Ya alejadas algunas tendencias de la oratoria barroca, en ocasiones tan preciosista, se instó a una plática acomodada a las circunstancias, que moviera a la piedad con efectiva discreción. Breve y devota debería de ser la del Jueves Santo, con el Ecce-Homo ante el púlpito. No debería exceder de media hora la del Viernes Santo.
La precisión de la hora de inicio.
Lo que en el Renacimiento había sido una tendencia de futuro se convirtió en el XIX en uno de las señoras de la vida humana, la precisión de las horas del reloj, mucho más allá de fábricas u oficinas.
La hora de comienzo de las procesiones no pudo dejar de consignarse entonces: a las cinco de la tarde la de Jueves Santo y a la del Viernes Santo a la puesta de sol, con tonos más tradicionales.
El recorrido procesional.
La de Jueves Santo debía discurrir por la calle del Carmen, plaza del Arrabal o de la Constitución, calle del Peso, Portal de Madrid, entrar por las Agustinas para rememorar las Tres Caídas con pausa devota, cuesta del Castillo, plaza y calle del Castillo, entrar por la parroquial de Santa María (con igual ceremonia de las Tres Caídas), entrar por la parroquial de San Nicolás (también con las Tres Caídas), calle de los cuatro cantones, plaza de la Villa, entrada en el Salvador (sin exceptuar las Tres Caídas), cuesta de San Julián, calle de la Botica, plaza del Arrabal y finalizar en el Carmen.
La de Viernes Santo recorrería la calle de los Álamos, calle de Juan Penén, Portalejo, calle nueva u otra más conveniente por la Real Carretera, calle de las Monjas, portal de Madrid, entrar por las Agustinas, calle del peso, plaza del Arrabal, calle del Carmen y también finalizar en el templo carmelita.
Mientras la primera abrazaba el núcleo de la villa y del arrabal, la segunda se abría al crecimiento urbano del siglo XVIII. Nuevamente la tradición trataba de acomodarse a los cambios.
El orden de las autoridades.
Desde siglos, las procesiones han observado un orden jerárquico y a su modo han reflejado un determinado orden social. Nuestro caso no resultó una excepción.
Abría la del Jueves Santo el alférez con el pendón, llevando sus cuatro borlas sendos hermanos nombrados por el mismo alférez. Seguido por el teniente y dos guiones con el escudo de la Sangre, venían a continuación los hermanos en dos filas, gobernados por los empleados en el centro, según su orden jerárquico. Si el cabildo presidía, cerraba la corporación municipal la procesión.
El Viernes Santo se observaba la misma disposición.
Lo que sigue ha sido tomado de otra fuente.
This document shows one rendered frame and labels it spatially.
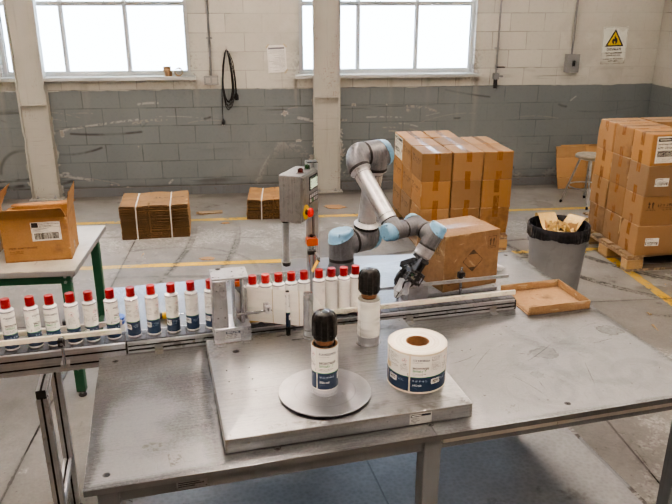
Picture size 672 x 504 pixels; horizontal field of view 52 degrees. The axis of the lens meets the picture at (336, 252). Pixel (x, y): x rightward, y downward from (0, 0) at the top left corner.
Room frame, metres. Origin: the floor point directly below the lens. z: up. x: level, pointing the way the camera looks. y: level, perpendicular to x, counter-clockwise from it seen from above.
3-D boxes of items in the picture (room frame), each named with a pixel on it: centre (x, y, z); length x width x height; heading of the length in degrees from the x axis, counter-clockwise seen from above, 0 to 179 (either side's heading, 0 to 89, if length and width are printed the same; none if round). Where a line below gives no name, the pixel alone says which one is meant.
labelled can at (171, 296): (2.47, 0.64, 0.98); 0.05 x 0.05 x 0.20
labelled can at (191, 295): (2.49, 0.57, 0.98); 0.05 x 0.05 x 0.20
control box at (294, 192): (2.68, 0.15, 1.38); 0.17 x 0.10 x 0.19; 160
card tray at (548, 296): (2.88, -0.94, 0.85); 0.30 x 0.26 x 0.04; 105
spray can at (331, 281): (2.63, 0.02, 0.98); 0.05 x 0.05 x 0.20
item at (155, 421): (2.57, -0.13, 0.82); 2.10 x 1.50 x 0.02; 105
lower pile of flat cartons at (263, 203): (7.11, 0.62, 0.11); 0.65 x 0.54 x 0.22; 93
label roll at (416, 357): (2.10, -0.28, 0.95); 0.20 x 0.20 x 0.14
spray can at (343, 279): (2.64, -0.03, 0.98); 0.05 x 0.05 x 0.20
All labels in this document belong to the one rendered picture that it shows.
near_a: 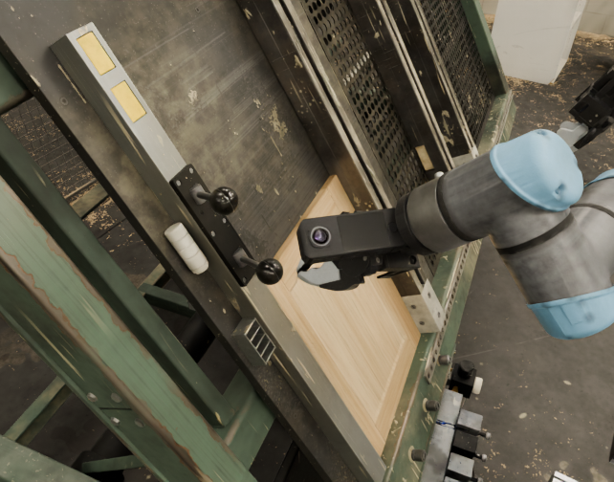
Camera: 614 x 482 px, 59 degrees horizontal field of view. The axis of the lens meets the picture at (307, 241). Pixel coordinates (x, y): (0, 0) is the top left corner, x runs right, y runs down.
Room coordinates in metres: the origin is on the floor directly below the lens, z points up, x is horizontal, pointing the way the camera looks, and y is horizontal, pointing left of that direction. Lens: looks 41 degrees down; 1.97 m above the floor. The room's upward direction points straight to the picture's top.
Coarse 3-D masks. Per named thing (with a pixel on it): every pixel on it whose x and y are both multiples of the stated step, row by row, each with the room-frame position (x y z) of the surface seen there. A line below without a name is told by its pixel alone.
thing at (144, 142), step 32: (96, 32) 0.71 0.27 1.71; (64, 64) 0.68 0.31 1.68; (96, 96) 0.67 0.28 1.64; (128, 128) 0.65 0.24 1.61; (160, 128) 0.68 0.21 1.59; (160, 160) 0.65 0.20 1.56; (160, 192) 0.64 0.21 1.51; (192, 224) 0.62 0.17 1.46; (224, 288) 0.60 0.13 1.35; (256, 288) 0.61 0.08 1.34; (288, 320) 0.61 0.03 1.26; (288, 352) 0.57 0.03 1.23; (320, 384) 0.57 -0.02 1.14; (320, 416) 0.54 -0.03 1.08; (352, 416) 0.57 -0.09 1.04; (352, 448) 0.52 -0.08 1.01
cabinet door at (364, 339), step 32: (320, 192) 0.92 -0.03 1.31; (288, 256) 0.73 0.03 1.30; (288, 288) 0.68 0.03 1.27; (320, 288) 0.74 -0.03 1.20; (384, 288) 0.89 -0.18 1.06; (320, 320) 0.69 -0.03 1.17; (352, 320) 0.75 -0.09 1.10; (384, 320) 0.82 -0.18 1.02; (320, 352) 0.64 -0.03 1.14; (352, 352) 0.69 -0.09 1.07; (384, 352) 0.76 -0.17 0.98; (352, 384) 0.64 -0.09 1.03; (384, 384) 0.70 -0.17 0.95; (384, 416) 0.64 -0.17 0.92
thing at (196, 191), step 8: (192, 192) 0.63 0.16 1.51; (200, 192) 0.63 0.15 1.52; (216, 192) 0.56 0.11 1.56; (224, 192) 0.56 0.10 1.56; (232, 192) 0.56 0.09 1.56; (200, 200) 0.63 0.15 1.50; (208, 200) 0.60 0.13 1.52; (216, 200) 0.55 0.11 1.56; (224, 200) 0.55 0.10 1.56; (232, 200) 0.56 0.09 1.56; (216, 208) 0.55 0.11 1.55; (224, 208) 0.55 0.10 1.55; (232, 208) 0.55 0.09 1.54
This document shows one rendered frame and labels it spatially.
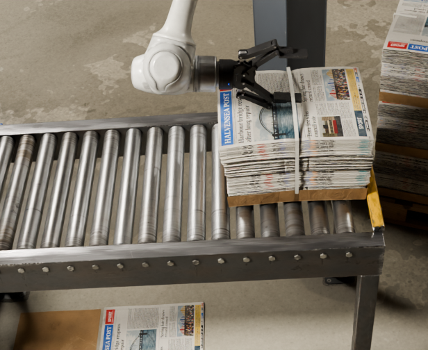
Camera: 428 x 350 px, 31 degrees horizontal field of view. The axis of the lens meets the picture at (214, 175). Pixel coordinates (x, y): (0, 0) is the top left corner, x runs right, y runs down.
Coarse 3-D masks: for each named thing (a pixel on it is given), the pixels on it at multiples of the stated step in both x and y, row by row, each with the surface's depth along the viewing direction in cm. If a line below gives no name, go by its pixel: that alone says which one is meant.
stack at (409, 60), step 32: (416, 0) 263; (416, 32) 251; (384, 64) 251; (416, 64) 247; (416, 96) 256; (384, 128) 270; (416, 128) 265; (384, 160) 282; (416, 160) 277; (416, 192) 287; (416, 224) 299
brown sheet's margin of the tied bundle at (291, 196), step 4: (288, 192) 204; (292, 192) 204; (300, 192) 204; (304, 192) 204; (288, 196) 205; (292, 196) 205; (296, 196) 205; (300, 196) 205; (304, 196) 205; (288, 200) 206; (292, 200) 206; (296, 200) 206; (300, 200) 206; (304, 200) 206
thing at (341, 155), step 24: (312, 72) 208; (336, 72) 207; (312, 96) 201; (336, 96) 201; (360, 96) 201; (312, 120) 195; (336, 120) 195; (360, 120) 194; (312, 144) 191; (336, 144) 191; (360, 144) 191; (312, 168) 197; (336, 168) 197; (360, 168) 197
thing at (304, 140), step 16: (288, 80) 207; (288, 112) 198; (304, 112) 197; (288, 128) 193; (304, 128) 193; (288, 144) 191; (304, 144) 191; (288, 160) 195; (304, 160) 195; (288, 176) 200; (304, 176) 200
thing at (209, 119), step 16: (208, 112) 236; (0, 128) 238; (16, 128) 238; (32, 128) 237; (48, 128) 236; (64, 128) 236; (80, 128) 235; (96, 128) 235; (112, 128) 234; (128, 128) 234; (144, 128) 234; (208, 128) 234; (16, 144) 239; (80, 144) 239; (144, 144) 239; (208, 144) 239
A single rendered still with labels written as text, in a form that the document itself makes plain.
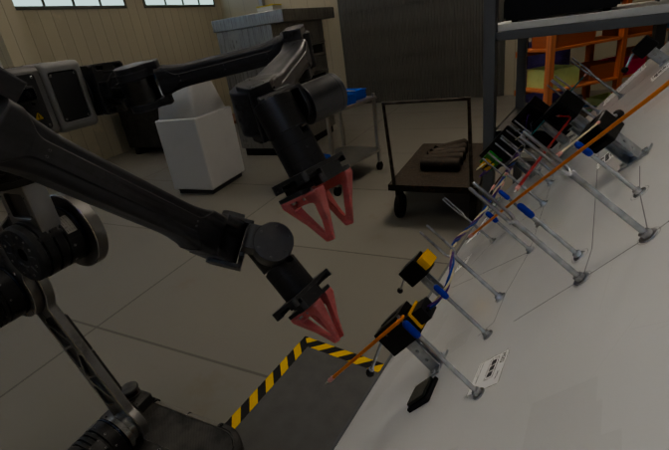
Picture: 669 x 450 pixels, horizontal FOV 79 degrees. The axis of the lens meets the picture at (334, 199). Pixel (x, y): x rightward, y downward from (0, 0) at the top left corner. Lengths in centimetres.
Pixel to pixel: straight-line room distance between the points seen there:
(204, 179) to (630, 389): 460
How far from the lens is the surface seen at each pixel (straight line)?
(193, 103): 465
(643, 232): 45
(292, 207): 54
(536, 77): 512
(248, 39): 571
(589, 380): 35
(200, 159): 470
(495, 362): 49
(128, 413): 173
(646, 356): 33
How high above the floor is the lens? 151
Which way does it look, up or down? 22 degrees down
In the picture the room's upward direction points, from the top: 8 degrees counter-clockwise
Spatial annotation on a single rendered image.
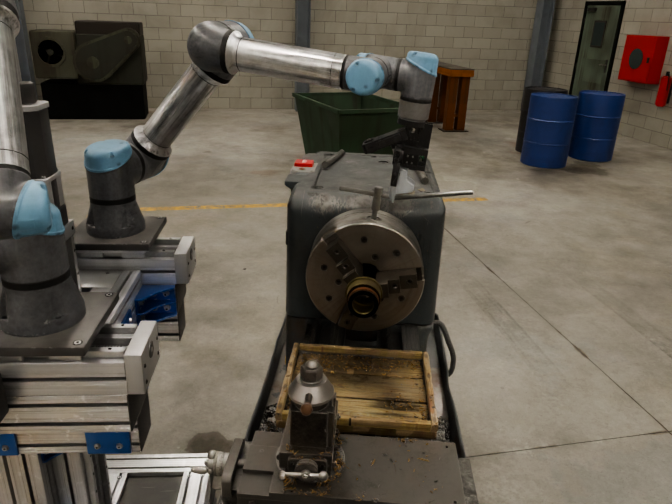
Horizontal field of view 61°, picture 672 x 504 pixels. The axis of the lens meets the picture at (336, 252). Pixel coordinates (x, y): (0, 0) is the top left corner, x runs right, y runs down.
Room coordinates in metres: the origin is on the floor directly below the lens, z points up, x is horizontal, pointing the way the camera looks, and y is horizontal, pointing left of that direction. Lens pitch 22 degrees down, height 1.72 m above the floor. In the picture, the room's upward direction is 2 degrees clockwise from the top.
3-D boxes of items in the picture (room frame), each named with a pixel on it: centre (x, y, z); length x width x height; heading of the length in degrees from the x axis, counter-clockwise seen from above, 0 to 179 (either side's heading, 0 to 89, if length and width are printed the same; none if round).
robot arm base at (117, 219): (1.47, 0.60, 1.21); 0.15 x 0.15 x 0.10
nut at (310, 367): (0.82, 0.03, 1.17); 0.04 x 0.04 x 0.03
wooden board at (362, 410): (1.18, -0.07, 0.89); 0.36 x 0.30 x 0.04; 87
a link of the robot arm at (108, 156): (1.48, 0.60, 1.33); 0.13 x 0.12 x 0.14; 166
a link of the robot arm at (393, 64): (1.42, -0.08, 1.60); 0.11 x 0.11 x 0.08; 76
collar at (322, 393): (0.82, 0.03, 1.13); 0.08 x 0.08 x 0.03
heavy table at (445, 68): (10.41, -1.74, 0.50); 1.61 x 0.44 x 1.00; 13
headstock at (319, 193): (1.83, -0.09, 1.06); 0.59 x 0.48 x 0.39; 177
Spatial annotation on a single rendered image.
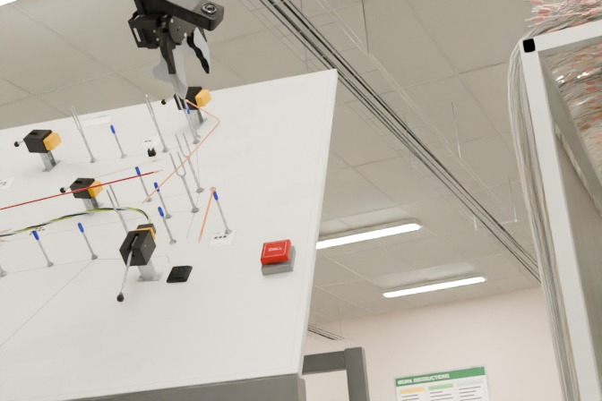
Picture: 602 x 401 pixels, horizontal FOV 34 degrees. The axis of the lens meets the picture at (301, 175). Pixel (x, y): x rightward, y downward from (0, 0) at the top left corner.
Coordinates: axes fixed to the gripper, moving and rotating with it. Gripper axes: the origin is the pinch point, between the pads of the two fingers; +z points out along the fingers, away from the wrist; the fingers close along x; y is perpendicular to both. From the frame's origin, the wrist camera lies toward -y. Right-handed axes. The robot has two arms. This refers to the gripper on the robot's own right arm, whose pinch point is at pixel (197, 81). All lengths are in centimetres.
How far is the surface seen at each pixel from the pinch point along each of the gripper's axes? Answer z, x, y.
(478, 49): 207, -382, 105
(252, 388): 32, 39, -22
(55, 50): 126, -244, 298
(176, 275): 30.6, 17.5, 5.7
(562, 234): 33, -6, -58
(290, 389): 32, 37, -28
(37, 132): 23, -15, 63
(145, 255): 24.9, 19.2, 9.3
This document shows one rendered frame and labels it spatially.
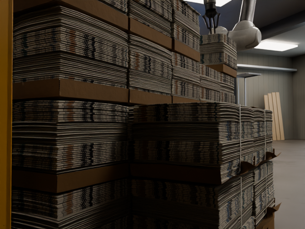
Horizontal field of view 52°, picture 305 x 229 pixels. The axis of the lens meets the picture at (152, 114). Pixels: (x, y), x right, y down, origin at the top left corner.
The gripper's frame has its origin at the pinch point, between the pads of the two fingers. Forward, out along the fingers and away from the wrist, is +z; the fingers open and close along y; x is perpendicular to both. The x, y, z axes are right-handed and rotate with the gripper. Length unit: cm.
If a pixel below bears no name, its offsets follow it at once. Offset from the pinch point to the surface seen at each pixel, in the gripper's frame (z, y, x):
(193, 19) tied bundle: 9, -10, -78
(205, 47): 15.7, -5.5, -37.9
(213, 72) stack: 33, -3, -56
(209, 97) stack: 46, -6, -63
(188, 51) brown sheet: 25, -13, -85
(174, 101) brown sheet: 47, -19, -100
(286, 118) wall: 122, 240, 937
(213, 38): 11.4, -0.7, -39.3
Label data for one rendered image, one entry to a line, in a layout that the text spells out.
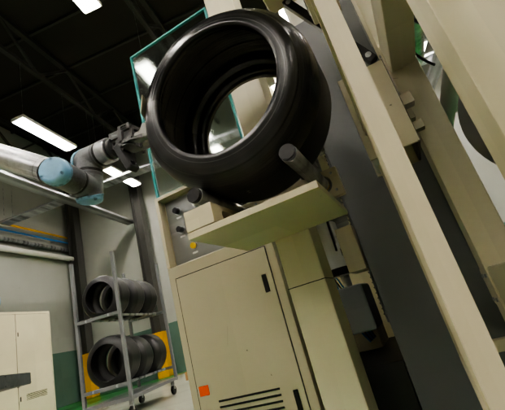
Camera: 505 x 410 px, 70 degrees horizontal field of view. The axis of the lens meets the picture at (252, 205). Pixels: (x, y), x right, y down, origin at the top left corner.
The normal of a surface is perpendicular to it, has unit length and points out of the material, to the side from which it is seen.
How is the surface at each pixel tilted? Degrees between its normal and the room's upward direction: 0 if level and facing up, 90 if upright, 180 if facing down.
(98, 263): 90
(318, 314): 90
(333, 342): 90
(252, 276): 90
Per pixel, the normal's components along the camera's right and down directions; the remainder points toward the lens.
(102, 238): -0.26, -0.26
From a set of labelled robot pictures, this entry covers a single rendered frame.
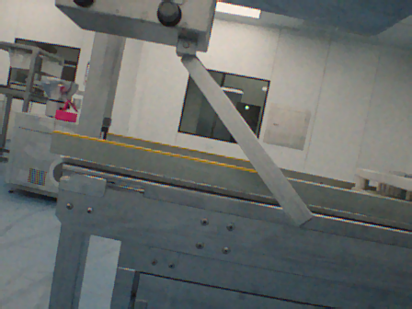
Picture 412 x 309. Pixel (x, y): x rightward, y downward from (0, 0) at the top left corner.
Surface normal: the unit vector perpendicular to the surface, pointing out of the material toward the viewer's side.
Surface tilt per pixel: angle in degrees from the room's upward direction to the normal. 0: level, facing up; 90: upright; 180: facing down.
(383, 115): 90
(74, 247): 90
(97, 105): 90
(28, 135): 90
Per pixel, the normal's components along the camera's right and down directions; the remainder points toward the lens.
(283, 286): 0.00, 0.05
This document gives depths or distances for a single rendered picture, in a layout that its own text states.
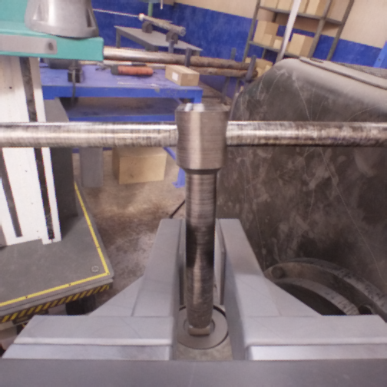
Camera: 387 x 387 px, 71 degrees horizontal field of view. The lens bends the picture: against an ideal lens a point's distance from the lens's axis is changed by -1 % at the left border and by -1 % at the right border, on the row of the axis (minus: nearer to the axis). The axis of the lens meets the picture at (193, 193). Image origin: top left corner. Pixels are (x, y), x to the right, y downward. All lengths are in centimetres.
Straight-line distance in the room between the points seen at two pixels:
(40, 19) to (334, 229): 83
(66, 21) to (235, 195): 66
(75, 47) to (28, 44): 11
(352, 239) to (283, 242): 8
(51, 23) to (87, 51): 10
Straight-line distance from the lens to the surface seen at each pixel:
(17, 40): 89
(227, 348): 17
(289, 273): 32
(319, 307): 26
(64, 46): 90
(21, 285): 136
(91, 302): 147
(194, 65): 376
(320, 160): 29
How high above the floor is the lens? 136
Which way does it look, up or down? 34 degrees down
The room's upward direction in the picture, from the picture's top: 12 degrees clockwise
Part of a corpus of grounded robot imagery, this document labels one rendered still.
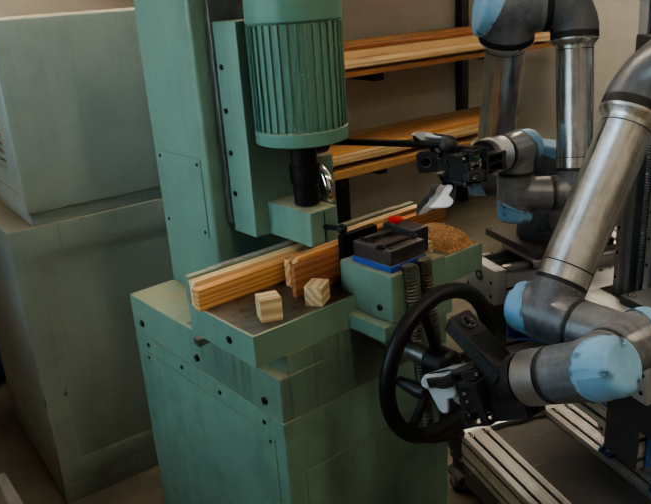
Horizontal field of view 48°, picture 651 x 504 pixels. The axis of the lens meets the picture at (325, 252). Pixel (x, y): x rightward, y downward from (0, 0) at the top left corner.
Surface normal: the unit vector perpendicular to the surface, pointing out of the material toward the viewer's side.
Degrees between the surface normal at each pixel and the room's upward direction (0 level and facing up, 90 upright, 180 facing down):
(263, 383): 90
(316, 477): 90
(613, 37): 90
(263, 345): 90
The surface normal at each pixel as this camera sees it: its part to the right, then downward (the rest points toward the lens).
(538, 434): -0.07, -0.94
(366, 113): 0.58, 0.25
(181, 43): -0.76, 0.27
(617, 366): 0.51, -0.23
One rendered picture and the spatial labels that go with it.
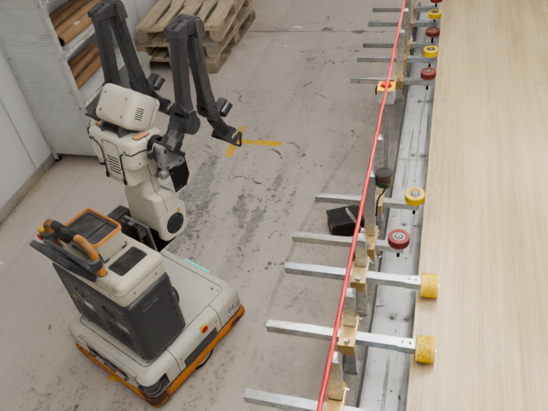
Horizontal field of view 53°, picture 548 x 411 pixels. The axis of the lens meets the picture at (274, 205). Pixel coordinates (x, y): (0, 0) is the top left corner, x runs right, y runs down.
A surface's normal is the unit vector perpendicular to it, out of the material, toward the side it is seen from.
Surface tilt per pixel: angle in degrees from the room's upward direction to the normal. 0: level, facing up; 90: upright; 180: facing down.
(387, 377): 0
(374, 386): 0
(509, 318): 0
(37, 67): 90
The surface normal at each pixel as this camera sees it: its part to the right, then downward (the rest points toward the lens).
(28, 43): -0.25, 0.67
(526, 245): -0.11, -0.74
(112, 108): -0.52, -0.07
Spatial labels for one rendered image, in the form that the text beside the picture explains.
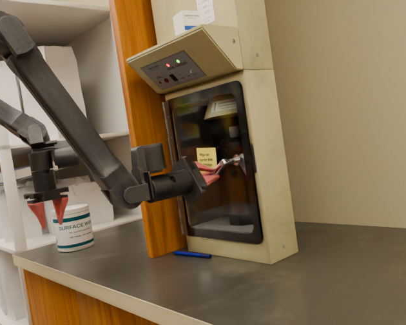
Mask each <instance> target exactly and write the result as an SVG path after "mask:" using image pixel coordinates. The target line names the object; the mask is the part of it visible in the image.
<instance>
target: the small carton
mask: <svg viewBox="0 0 406 325"><path fill-rule="evenodd" d="M173 24H174V28H175V36H176V35H179V34H181V33H183V32H185V31H187V30H190V29H192V28H194V27H196V26H198V25H201V24H202V21H201V16H200V11H190V10H182V11H180V12H179V13H178V14H177V15H175V16H174V17H173Z"/></svg>
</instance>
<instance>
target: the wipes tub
mask: <svg viewBox="0 0 406 325"><path fill-rule="evenodd" d="M52 219H53V226H54V230H55V238H56V241H57V247H58V251H59V252H71V251H78V250H83V249H85V248H89V247H90V246H92V245H93V244H94V238H93V231H92V223H91V218H90V211H89V206H88V204H76V205H71V206H67V207H66V209H65V211H64V216H63V224H62V225H60V224H59V222H58V220H57V216H56V213H55V210H52Z"/></svg>
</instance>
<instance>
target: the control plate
mask: <svg viewBox="0 0 406 325"><path fill-rule="evenodd" d="M177 59H178V60H179V61H180V63H178V62H176V60H177ZM166 64H169V65H170V67H168V66H166ZM140 69H141V70H142V71H143V72H144V73H145V74H146V75H147V76H148V77H149V78H150V79H151V80H152V81H153V82H154V83H155V84H156V85H157V86H158V87H159V88H160V89H161V90H164V89H167V88H170V87H172V86H176V85H179V84H182V83H186V82H188V81H192V80H194V79H198V78H201V77H204V76H206V74H205V73H204V72H203V71H202V70H201V69H200V68H199V67H198V65H197V64H196V63H195V62H194V61H193V60H192V58H191V57H190V56H189V55H188V54H187V53H186V52H185V51H184V50H183V51H181V52H178V53H176V54H173V55H171V56H169V57H166V58H163V59H161V60H159V61H156V62H154V63H151V64H149V65H147V66H144V67H142V68H140ZM190 70H193V72H190ZM184 72H187V74H186V75H184ZM171 74H173V75H174V76H175V77H176V78H177V79H178V81H174V80H173V79H172V78H171V77H170V76H169V75H171ZM178 74H180V75H181V76H180V77H179V75H178ZM165 78H166V79H168V80H169V82H168V83H166V82H165V81H164V79H165ZM159 81H160V82H161V83H162V84H160V83H159Z"/></svg>
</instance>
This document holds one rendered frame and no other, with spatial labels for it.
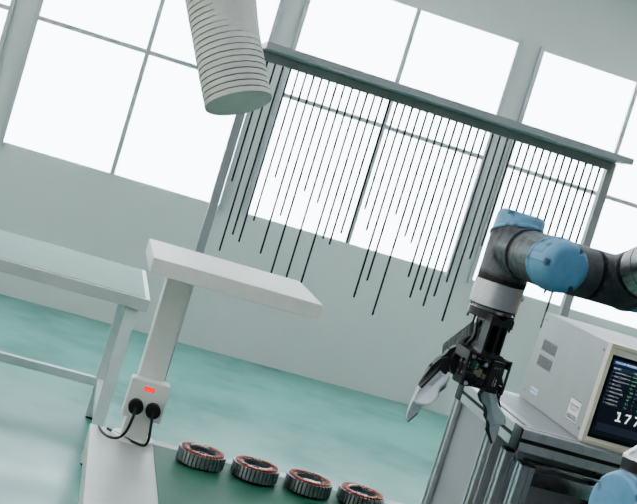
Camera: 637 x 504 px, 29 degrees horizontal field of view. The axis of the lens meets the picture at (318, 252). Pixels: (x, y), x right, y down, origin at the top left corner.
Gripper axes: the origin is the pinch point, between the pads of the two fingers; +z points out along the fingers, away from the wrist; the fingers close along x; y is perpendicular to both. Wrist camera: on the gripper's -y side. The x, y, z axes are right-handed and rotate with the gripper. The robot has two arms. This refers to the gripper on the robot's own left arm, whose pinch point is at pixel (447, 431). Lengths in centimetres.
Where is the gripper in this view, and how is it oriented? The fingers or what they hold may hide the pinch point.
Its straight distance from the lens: 193.1
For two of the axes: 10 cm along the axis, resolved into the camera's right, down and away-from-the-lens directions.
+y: 2.3, 1.4, -9.6
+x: 9.3, 2.7, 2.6
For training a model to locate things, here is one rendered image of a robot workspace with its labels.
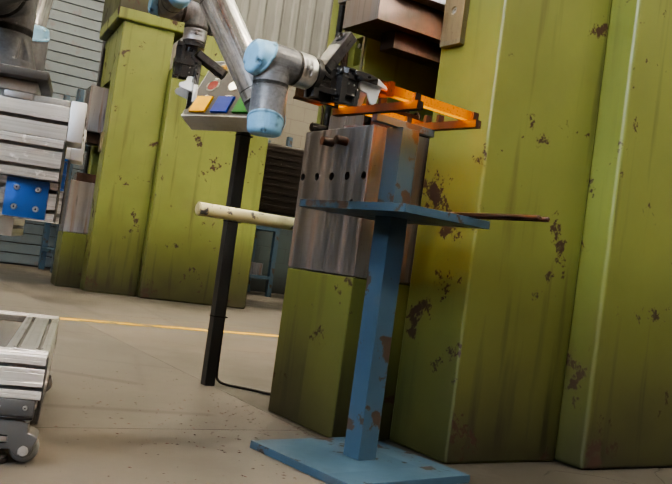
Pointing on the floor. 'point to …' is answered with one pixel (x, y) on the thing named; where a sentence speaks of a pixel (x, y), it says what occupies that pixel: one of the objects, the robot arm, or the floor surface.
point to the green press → (158, 173)
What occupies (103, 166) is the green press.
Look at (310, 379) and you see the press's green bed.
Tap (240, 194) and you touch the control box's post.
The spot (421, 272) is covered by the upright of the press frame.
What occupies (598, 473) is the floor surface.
La disposición de las imágenes.
Son bien sabidas las intenciones moralizadoras y conmemorativas de las procesiones, especialmente en jornadas tan señaladas como las de la Semana Santa, donde se recuerdan en forma de representación los hechos medulares del cristianismo.
Por ello, en la de Jueves Santo se disponían los pasos con este orden: la Cena, la Oración del Huerto, el Cristo de la Columna, el Ecce-Homo, la Verónica, la Cruz a Cuestas, el Cristo enarbolado, el Descendimiento y la Soledad.
El Cristo enarbolado, el Descendimiento, el Sepulcro (acompañado con dos niños vestidos de ángeles y dos sacerdotes) y la Soledad jalonarían la del Viernes Santo.
La forma de concluir.
Finalizaban oficialmente las procesiones con el acompañamiento al cabildo a la parroquial del Salvador y la restitución de las imágenes a sus lugares de custodia, ejemplo de orden a la espera de una nueva Semana Santa.

Fuentes.
Constituciones reformadas para el gobierno de la Vera-Cruz o Sangre de Cristo fundada en el templo del Carmen de la ciudad de Requena, 1850.